What is needed: Copy each line in the data below that contains the word "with".
++++++++++++++++++++
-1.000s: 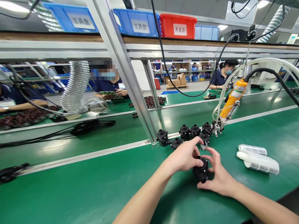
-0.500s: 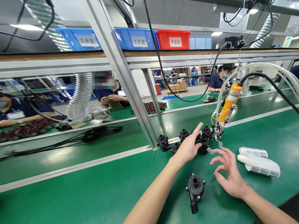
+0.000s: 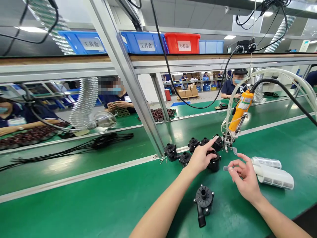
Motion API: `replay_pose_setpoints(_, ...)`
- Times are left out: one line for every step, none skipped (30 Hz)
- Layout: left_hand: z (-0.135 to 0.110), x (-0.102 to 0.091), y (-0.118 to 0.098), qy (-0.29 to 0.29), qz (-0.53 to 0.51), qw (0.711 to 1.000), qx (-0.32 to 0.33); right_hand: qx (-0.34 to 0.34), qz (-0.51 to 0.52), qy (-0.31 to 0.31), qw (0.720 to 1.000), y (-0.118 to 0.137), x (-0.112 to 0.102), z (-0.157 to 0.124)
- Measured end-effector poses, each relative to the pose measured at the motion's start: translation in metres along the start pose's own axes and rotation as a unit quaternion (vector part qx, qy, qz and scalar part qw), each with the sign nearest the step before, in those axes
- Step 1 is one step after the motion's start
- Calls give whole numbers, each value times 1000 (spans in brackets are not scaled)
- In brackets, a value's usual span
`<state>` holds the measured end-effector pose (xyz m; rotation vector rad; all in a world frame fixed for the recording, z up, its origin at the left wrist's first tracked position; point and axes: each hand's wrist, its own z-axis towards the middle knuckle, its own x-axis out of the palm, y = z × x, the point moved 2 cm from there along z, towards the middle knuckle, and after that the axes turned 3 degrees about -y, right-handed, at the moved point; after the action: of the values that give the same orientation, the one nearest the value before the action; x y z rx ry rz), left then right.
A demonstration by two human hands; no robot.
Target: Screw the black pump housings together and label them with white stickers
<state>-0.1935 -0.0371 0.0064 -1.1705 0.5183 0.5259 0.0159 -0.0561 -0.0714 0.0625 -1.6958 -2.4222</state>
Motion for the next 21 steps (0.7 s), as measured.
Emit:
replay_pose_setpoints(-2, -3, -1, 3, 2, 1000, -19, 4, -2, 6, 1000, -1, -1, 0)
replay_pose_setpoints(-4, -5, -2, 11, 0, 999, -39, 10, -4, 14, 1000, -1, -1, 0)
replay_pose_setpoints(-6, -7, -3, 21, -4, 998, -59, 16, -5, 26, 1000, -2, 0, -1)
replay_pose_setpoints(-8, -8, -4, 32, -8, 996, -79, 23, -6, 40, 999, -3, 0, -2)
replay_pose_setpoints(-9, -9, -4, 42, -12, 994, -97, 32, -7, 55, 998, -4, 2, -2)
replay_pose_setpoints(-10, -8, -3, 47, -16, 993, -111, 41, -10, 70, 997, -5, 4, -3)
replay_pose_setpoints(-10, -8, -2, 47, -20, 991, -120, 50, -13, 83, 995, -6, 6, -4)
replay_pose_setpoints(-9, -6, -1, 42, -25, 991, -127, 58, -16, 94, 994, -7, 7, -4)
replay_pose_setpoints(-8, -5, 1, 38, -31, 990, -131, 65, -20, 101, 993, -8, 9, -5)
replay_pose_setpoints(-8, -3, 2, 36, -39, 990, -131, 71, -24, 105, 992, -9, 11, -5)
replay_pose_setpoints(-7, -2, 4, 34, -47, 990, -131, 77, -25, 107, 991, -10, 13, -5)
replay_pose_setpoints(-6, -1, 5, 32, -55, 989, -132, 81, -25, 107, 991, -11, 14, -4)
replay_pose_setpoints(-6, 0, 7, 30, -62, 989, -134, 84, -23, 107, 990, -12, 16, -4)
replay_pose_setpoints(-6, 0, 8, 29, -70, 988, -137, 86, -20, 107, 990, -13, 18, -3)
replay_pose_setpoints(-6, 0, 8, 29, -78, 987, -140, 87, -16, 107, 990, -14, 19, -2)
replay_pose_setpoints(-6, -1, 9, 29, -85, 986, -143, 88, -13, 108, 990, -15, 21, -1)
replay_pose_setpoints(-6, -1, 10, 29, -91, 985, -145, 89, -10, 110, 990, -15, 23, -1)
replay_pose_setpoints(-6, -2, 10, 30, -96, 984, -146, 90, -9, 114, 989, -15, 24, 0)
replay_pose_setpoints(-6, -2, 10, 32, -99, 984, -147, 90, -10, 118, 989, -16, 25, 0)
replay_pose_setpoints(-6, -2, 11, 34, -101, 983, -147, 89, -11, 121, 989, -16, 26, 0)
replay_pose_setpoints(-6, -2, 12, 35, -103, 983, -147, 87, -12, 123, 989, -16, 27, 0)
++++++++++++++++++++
Task output:
- Measured end-effector poses, each relative to the pose measured at the motion's start: translation in metres along the start pose's own axes and rotation as a unit quaternion (vector part qx, qy, qz and scalar part qw), each with the sign nearest the step before, in those axes
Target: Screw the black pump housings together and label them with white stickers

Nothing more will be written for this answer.